• **Task objective**
In the material below, find the span from the line with "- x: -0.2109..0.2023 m" to the line with "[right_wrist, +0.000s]" and transcribe only those lines, exactly, ends included, without the pictures.

▬▬▬▬▬▬

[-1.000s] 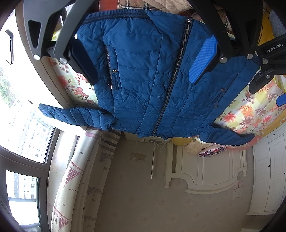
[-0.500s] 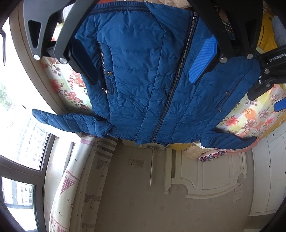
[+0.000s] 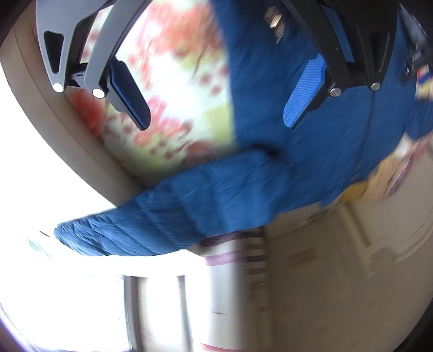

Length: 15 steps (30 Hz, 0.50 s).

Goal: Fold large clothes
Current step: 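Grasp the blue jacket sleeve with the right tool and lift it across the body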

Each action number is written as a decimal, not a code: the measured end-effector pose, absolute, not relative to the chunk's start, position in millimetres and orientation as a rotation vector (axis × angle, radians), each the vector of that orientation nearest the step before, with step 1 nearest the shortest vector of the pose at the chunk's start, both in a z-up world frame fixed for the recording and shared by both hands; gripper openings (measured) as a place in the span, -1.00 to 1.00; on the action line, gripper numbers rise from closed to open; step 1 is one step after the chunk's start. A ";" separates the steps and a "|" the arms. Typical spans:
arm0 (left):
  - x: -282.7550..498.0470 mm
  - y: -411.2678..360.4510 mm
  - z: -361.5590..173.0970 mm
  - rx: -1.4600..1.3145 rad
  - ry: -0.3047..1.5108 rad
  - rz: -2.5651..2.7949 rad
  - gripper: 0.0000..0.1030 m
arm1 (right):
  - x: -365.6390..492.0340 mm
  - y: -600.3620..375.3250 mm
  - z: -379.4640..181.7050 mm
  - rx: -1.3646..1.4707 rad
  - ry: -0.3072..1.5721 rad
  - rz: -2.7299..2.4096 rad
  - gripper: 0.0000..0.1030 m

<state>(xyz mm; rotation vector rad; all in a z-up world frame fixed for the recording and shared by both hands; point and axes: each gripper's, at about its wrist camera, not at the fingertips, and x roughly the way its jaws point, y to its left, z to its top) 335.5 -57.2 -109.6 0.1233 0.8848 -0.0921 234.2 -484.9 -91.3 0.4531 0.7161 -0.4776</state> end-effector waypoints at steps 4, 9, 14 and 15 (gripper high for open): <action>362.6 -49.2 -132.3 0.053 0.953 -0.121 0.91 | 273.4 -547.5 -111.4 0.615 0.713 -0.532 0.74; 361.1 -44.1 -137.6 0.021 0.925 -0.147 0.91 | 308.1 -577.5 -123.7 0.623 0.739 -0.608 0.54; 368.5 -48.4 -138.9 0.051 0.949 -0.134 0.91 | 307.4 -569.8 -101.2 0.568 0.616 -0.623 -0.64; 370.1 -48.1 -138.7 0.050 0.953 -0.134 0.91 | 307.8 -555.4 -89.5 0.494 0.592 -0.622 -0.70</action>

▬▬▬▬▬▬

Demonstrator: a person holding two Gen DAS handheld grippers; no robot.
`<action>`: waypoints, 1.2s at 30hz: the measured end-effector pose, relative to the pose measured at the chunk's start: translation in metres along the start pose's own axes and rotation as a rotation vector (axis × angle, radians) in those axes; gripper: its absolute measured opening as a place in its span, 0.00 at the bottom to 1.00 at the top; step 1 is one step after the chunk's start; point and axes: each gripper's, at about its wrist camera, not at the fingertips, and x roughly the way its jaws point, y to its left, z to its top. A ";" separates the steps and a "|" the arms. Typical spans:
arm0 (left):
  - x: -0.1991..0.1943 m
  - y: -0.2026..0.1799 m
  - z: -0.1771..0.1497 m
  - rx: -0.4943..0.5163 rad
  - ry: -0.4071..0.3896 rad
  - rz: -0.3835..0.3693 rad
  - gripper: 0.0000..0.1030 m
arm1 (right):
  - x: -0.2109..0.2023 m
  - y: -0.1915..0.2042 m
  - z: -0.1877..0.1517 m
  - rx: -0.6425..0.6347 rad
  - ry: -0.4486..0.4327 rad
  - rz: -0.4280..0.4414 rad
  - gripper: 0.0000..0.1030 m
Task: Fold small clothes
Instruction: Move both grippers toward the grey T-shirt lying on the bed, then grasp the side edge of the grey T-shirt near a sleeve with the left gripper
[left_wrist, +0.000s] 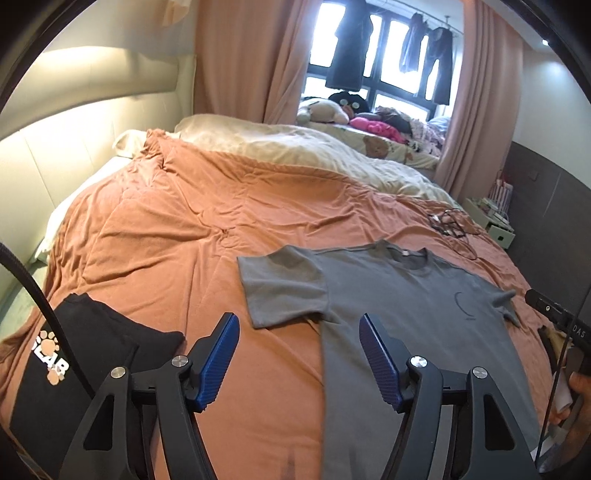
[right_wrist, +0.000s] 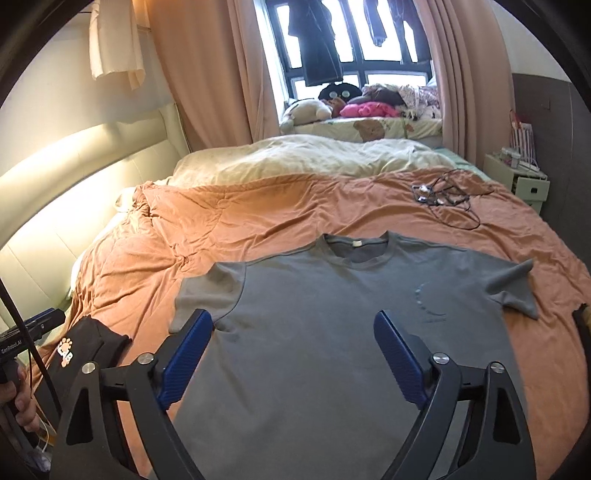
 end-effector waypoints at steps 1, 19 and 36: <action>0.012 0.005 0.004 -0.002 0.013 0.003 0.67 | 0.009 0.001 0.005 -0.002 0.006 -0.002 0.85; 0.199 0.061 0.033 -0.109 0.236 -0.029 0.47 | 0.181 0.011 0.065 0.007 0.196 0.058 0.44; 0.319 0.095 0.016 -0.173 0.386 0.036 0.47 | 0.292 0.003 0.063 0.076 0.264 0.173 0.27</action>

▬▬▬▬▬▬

• **Task result**
  - x: -0.2109..0.2023 m
  - y: -0.1915..0.2042 m
  - z: -0.1877..0.1517 m
  - rx: -0.6425..0.6347 rad
  - ry: -0.4486..0.4327 rad
  - rz: -0.4280..0.4414 rad
  - gripper: 0.0000..0.1030 m
Task: Fold small clothes
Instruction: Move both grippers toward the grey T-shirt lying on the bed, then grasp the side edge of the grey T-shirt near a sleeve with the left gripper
[left_wrist, +0.000s] 
[right_wrist, +0.000s] 

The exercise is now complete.